Serving as a Student Commissioner is a sizable commitment that requires students to jump through innumerable bureaucratic hoops and forgo the opportunity to study abroad. Even so, student representation in the ANC is vital to student life on the Hilltop, as the commission deals with town-gown relations, off-campus leasing contracts, and transportation, including the GUTS bus and WMATA Metrobus services.

Even though its policies have a significant impact on student life and students make up 42 percent of the residents under the ANC’s authority, Hoyas are only allocated two seats on the Commission. This lack of representation, along with the common divergence of student and neighborhood issues, can often create tension both within the governing body and between the University and the commission.

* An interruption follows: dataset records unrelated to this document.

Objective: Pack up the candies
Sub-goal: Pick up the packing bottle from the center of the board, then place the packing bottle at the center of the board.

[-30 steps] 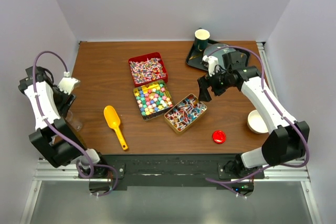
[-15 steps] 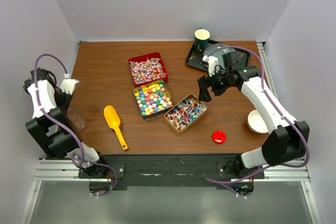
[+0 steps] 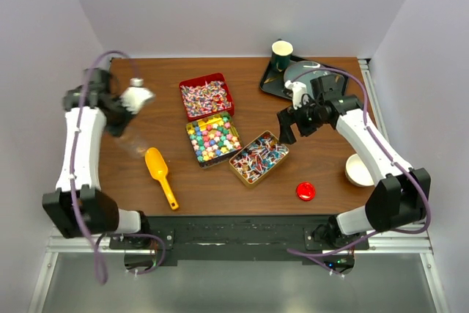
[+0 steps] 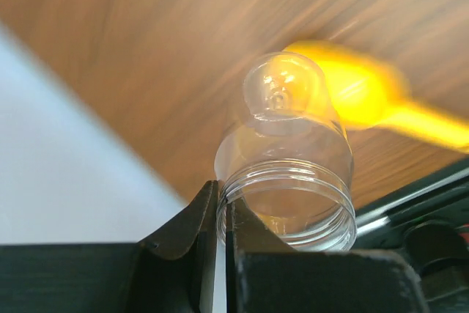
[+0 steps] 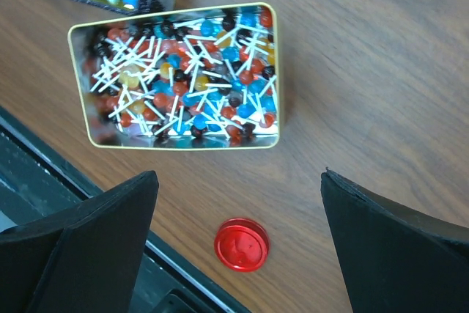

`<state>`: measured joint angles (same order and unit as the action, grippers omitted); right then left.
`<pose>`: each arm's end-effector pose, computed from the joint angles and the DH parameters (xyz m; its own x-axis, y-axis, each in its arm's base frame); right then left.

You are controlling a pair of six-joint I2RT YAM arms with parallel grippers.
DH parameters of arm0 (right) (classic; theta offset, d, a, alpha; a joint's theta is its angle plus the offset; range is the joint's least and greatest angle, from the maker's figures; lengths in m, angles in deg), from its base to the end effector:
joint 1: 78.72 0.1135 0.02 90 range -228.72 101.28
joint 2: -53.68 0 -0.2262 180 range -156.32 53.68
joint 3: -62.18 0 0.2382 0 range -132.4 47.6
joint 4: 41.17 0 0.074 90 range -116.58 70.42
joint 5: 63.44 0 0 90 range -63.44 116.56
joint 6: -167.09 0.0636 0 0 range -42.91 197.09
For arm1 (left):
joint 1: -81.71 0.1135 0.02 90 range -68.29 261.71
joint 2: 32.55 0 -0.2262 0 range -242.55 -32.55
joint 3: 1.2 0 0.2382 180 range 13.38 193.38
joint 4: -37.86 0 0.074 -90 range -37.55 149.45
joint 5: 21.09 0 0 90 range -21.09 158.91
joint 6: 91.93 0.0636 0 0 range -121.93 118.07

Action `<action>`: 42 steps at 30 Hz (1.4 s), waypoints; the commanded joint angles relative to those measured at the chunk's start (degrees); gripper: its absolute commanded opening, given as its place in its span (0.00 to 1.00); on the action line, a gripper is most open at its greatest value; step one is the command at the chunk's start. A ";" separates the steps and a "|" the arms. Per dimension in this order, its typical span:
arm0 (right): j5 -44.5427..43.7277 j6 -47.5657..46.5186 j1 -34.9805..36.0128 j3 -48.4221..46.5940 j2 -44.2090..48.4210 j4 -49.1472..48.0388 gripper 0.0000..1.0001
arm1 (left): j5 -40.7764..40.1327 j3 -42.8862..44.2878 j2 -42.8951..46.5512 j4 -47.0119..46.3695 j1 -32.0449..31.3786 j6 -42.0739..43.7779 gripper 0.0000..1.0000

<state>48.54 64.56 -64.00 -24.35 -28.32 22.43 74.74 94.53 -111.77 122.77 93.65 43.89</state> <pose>0.2786 0.0978 0.2422 -0.7184 -0.3967 -0.5714 -0.5916 0.7805 0.2019 0.2524 0.0468 0.2758 -0.7553 0.5695 -0.3243 0.5344 0.8217 0.1982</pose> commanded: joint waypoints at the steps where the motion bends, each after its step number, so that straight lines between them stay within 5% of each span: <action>1: -2.90 3.92 -2.67 0.66 0.87 -3.83 0.97 | 0.41 2.61 5.04 5.17 -17.70 -5.66 0.00; 10: -6.33 2.95 -3.82 3.12 3.32 -4.37 0.97 | 6.92 1.74 0.30 4.21 -47.15 -17.42 0.00; 13: -6.33 2.69 -4.17 5.14 4.74 -4.45 0.97 | 6.48 1.91 -2.51 2.36 -51.74 -20.24 0.00; 23: -6.94 0.85 -4.00 8.83 6.50 -6.56 0.91 | 1.65 -0.99 -9.02 -3.35 -60.37 -23.58 0.00; 31: -10.46 -2.67 -0.66 4.46 -2.98 -10.51 0.86 | 1.38 -5.47 -9.90 -9.50 -61.43 -25.43 0.00; 42: -16.52 -1.35 8.56 -0.92 -15.55 -14.12 0.84 | 0.68 -1.89 -10.96 -11.35 -61.34 -26.40 0.55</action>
<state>35.90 63.44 -58.53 -22.69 -41.94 11.05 76.09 88.25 -122.59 113.49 32.43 19.19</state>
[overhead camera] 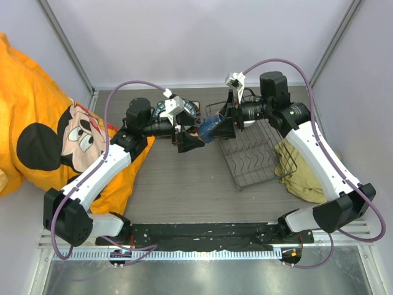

When reflecting upon his time serving on the ANC, current Student Commissioner Jake Sticka (COL ’13) said, “The biggest challenge [for me] was dealing with the passage of the Campus Plan. It created a somewhat contentious environment on ANC2E that made work on issues regarding students difficult.” Sticka went on to say, “However, the ANC has slowly improved its relationship with students, and I am pleased with the results of the 2010 redistricting work that the ANC participated in and that created two student districts.”

Both Cassey and Prindiville affirm the importance of student representation on the ANC, and have used the concerns of their peers as an important resource when constructing their individual policy goals.

“My highest point [while campaigning] was a recent door- knocking session with some freshmen who were stoked to find out they could still vote if they registered in D.C. the day of the election,” Cassey said. “The more they learned about the impact they could have, the more onboard they were, and it’s moments like that which really get me excited for the campaign and the future of civic engagement for Georgetown students at a local level.”

Despite the current underrepresentation of students, Sticka hopes the presence of two students on the ANC will increase the weight of student opinions on the commission’s decisions.

“It will certainly change the dynamic for the better,” Sticka said. “I think that having two students will allow for greater collaboration and understanding on issues involving campus.”

If elected, Prindiville plans to make this new dynamic a reality. “Through the petitioning and campaigning process, I’ve heard many stories and concerns from both student and long-time residents.  I’ve heard how long-time residents feel disenfranchised and how students feel vilified and unwelcome in the process of local governance,” he said.

Like Cassey, Prindiville has sought to engage with community members to find out what is on the minds of voters.

“I have made a point of reaching out to every single registered voter in my district,” he said. “I have been fairly successful, and this has made the experience quite interesting and enjoyable. When you can put a face to a name on a voter roll, it really makes the whole democratic process come to life.  I know that actively campaigning will make me a better commissioner and allow me to better represent my constituents… In the end, commissioners represent their constituents.  If you don’t know your constituents, it’s hard to do a good job.”

Ultimately, Sticka thinks the ANC is ready for change, and that Cassey and Prindiville are up for the challenge.

“I can say that both Peter and Craig are immensely qualified to serve on the ANC, and that both of them will bring very valuable perspectives to the table,” he said. “I think that together they should be able to achieve quite a bit for students. They have both run strong campaigns and I have no doubt that they both will be elected easily… I’m sure that Peter and Craig will be ready for whatever comes their way.”